Benefits of Open Source AI Combining Crypto
The combination of open source AI and crypto offers many benefits:
- Building a more powerful AI model:Crypto enables the mobilization of computing power and data from the community, facilitating the construction of larger and more complex AI models that transcend the limits of current AI systems.
- Promote innovation: An open, decentralized, and token-driven environment fosters creativity, experimentation, and collaboration in AI research. This led to many breakthroughs in the field of AI, benefiting society as a whole.
- Ensure fairness and transparency:Crypto helps disperse power and control AI, ensuring fairness and transparency in the development and use of AI.
- Enhance accessibility: Open source AI combined with crypto makes AI more accessible to people, including individuals, small organizations, and developing countries.
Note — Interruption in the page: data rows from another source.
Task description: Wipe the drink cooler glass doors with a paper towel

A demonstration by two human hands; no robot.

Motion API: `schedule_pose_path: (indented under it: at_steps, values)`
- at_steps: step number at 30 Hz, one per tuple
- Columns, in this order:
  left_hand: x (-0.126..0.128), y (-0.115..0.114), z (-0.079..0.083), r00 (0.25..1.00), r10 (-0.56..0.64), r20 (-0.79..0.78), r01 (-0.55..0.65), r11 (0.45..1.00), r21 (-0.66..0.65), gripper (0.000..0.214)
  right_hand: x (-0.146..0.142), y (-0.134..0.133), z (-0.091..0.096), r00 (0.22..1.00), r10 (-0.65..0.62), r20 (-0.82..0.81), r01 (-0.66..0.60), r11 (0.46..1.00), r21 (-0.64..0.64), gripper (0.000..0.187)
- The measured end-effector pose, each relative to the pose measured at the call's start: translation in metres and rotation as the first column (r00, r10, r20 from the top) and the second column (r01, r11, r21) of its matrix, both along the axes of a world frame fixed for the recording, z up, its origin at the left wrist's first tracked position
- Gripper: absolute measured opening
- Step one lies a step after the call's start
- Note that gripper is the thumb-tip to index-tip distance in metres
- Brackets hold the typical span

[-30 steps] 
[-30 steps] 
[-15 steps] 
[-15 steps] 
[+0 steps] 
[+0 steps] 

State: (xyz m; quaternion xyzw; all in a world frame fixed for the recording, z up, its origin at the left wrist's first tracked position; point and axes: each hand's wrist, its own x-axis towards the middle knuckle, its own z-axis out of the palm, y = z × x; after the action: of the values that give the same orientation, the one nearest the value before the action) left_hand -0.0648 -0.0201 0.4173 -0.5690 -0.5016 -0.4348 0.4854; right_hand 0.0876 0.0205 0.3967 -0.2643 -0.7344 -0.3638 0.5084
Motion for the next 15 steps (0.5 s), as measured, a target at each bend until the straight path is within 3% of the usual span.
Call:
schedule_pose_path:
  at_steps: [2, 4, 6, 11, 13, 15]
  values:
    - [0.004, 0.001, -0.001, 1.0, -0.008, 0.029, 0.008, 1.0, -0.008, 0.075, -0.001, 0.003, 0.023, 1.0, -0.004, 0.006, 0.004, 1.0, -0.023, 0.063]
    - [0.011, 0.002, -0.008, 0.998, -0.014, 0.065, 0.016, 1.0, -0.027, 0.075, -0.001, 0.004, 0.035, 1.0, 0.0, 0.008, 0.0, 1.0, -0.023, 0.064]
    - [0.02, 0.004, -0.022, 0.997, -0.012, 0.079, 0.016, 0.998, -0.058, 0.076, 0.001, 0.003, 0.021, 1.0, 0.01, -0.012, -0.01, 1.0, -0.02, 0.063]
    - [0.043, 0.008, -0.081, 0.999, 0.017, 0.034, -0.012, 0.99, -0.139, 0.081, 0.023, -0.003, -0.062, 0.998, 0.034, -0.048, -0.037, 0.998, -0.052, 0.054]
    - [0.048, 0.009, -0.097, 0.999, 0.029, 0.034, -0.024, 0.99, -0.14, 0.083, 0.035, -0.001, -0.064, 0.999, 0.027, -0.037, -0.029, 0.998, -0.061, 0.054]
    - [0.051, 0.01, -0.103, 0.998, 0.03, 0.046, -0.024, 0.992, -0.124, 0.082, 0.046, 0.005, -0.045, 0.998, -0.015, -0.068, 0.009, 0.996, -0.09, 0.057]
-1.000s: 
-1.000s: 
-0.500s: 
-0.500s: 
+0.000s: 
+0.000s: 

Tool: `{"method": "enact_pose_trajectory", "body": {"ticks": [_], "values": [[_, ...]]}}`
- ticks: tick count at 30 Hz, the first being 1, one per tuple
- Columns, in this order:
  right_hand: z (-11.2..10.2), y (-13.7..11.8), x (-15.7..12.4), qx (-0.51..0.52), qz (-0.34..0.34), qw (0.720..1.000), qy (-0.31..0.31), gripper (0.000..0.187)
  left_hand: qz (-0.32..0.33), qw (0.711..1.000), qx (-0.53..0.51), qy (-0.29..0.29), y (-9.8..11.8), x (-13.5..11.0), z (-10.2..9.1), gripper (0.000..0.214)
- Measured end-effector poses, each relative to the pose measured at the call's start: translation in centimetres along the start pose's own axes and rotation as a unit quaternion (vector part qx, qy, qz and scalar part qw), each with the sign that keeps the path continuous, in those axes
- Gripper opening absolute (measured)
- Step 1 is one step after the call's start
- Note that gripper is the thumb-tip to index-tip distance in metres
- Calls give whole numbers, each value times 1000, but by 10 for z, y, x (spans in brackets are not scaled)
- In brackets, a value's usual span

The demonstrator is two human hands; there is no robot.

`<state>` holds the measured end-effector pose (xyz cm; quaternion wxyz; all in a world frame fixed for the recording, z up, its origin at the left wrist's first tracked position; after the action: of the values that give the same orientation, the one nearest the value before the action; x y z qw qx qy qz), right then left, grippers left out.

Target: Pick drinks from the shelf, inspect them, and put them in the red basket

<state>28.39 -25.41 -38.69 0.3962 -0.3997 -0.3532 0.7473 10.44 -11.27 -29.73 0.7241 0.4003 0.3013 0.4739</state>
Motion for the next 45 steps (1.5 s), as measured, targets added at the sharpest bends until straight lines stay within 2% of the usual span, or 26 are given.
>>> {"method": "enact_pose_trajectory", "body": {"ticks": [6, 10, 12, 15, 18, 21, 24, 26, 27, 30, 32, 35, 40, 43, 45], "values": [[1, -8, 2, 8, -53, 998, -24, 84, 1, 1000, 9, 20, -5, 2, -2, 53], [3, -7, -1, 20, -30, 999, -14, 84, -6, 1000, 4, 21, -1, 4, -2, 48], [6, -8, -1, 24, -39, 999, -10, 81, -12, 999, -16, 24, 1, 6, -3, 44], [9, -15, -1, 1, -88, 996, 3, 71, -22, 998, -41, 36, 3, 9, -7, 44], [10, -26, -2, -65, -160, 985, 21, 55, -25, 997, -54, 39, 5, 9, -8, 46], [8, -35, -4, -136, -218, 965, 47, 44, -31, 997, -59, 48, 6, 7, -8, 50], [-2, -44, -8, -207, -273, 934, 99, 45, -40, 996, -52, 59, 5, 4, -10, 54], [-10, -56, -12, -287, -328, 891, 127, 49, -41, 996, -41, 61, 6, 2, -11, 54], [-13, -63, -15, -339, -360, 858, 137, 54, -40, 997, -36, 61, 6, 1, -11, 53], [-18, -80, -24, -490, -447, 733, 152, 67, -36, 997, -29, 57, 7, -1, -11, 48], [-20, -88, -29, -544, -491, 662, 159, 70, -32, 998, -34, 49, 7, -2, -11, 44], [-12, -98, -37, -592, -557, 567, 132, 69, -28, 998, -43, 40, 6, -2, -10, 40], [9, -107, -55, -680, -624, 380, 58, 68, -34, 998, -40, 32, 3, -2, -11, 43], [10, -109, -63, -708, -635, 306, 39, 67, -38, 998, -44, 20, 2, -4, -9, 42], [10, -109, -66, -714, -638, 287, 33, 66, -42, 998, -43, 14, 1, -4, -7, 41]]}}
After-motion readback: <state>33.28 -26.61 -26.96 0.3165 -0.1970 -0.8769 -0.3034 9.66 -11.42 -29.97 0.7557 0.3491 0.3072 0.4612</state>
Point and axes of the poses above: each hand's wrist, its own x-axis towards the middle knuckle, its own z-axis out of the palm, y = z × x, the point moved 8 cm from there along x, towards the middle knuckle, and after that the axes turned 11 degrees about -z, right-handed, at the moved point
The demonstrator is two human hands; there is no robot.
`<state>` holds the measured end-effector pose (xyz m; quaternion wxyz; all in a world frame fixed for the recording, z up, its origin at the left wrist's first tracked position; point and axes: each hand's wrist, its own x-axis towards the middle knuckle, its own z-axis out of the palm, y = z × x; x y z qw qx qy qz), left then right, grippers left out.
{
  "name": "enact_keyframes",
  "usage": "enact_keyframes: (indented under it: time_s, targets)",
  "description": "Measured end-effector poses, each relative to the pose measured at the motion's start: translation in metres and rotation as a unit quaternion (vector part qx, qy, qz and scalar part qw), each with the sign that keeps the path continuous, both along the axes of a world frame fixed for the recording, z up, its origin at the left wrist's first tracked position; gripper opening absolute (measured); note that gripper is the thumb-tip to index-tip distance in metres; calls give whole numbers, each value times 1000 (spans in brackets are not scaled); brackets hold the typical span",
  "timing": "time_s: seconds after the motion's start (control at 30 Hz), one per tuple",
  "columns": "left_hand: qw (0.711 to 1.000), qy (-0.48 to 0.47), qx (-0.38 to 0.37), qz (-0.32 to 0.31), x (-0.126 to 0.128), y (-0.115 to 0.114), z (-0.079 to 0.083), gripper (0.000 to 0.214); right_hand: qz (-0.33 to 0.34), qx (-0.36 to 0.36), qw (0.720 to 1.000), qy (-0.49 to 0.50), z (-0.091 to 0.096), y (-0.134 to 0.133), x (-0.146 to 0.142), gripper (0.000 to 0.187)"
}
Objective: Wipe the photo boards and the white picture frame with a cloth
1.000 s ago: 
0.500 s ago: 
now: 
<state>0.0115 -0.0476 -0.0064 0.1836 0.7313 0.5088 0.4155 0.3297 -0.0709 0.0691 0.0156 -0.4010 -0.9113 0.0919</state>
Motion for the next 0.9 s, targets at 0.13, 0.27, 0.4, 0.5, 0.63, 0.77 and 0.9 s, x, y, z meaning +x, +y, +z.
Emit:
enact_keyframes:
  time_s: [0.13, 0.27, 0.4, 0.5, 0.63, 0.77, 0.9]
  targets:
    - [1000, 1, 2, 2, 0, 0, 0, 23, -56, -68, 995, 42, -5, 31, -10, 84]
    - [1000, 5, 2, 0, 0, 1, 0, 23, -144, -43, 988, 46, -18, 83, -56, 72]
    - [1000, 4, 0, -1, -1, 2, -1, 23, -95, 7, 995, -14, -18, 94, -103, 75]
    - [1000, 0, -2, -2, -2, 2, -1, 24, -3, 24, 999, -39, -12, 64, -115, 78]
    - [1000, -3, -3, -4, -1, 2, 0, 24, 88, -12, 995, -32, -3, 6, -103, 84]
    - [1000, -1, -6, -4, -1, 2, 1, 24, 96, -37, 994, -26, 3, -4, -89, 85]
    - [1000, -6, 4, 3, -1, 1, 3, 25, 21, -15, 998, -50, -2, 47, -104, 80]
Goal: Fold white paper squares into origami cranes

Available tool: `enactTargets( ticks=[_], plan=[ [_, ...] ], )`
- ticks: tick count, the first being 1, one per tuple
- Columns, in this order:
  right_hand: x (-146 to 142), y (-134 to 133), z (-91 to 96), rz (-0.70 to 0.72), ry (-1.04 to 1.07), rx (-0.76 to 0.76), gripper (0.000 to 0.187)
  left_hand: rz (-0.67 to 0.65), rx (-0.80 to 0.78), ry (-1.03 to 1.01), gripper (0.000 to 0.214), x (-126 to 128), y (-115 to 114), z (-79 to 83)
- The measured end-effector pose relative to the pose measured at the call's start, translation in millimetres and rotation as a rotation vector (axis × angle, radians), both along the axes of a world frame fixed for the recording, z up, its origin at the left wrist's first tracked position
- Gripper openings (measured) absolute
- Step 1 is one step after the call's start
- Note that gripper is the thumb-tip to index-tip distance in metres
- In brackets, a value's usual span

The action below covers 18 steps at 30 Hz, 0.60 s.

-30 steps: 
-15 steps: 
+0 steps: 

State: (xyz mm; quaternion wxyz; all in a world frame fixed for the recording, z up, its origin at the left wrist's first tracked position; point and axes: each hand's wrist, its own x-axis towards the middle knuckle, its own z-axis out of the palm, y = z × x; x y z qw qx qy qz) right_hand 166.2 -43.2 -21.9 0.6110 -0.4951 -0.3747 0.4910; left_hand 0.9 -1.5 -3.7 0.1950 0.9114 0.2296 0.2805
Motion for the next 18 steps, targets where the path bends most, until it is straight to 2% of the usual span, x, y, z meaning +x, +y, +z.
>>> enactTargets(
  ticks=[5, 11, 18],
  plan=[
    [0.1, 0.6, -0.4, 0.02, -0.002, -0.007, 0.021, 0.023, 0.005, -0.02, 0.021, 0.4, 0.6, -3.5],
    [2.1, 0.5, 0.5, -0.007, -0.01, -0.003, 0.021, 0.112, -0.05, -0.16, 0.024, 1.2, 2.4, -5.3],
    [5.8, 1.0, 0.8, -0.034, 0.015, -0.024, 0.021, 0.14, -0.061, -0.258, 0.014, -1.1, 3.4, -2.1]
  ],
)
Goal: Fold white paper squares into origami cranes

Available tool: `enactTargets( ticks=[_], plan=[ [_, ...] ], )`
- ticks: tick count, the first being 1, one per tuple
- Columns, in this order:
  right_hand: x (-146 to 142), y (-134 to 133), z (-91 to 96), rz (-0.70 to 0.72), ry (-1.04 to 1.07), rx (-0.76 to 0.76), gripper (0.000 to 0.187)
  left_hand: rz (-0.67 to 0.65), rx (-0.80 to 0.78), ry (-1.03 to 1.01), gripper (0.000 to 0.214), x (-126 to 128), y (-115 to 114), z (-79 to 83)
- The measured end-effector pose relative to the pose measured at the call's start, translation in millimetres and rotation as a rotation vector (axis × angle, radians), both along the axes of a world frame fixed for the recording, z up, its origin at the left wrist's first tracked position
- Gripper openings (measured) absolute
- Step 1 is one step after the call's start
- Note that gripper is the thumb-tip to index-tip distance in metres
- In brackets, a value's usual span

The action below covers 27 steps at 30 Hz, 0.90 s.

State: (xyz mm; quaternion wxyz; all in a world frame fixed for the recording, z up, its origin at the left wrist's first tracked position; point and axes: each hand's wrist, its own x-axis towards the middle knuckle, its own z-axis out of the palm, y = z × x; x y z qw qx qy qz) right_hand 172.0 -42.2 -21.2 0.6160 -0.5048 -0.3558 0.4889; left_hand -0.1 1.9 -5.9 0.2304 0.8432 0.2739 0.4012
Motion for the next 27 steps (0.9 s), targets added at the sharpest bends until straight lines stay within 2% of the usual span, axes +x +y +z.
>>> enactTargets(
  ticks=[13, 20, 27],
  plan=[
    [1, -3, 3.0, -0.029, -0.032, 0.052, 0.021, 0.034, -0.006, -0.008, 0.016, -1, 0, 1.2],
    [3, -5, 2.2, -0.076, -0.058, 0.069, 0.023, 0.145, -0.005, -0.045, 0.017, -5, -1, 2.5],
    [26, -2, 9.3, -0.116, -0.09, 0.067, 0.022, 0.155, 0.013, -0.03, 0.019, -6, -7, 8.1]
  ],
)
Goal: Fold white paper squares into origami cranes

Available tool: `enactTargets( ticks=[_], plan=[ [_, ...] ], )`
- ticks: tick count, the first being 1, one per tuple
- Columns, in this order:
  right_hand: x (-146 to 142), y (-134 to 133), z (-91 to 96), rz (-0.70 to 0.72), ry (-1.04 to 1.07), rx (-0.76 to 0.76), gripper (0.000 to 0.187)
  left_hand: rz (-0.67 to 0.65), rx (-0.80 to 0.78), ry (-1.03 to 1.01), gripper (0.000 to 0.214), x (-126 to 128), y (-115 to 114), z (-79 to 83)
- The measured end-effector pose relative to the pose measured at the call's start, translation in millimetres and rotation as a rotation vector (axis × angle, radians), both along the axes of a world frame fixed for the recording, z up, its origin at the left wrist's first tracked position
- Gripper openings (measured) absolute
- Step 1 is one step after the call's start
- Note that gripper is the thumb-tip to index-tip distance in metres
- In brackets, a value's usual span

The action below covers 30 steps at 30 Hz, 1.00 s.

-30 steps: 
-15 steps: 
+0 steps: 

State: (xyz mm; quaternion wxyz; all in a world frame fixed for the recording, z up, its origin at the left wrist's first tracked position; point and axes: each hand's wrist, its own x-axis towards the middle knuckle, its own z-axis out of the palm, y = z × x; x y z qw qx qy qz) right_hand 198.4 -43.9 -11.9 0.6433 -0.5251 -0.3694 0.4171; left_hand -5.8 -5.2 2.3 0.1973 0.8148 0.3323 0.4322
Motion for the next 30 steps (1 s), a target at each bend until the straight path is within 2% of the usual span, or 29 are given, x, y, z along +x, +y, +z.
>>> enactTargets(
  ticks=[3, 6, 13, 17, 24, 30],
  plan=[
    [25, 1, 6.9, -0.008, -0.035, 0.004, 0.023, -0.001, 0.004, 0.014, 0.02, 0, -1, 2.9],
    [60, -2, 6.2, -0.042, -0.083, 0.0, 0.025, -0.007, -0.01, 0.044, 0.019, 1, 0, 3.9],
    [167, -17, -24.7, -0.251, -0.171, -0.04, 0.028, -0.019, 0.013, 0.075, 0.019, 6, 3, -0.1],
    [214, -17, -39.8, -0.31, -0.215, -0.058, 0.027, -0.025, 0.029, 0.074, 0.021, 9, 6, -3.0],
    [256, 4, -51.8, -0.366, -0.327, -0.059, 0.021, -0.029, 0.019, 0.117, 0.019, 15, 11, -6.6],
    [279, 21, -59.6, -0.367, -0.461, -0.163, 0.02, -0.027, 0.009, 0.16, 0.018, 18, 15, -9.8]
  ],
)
Bitcoin is a good example of the power of open source combined with crypto. The Bitcoin network, with the participation of millions of users around the world, has become the most powerful computer system in the world, far beyond the capabilities of any supercomputer.
This shows the enormous potential of combining open source and crypto in solving complex problems, including the development of AI.
Variant concludes that the combination of open-source AI and crypto will bring a brighter future for AI, where the technology is developed and used for the common good.
Crypto will address resource challenges, facilitate community engagement, foster the development of advanced, fair and transparent AI models.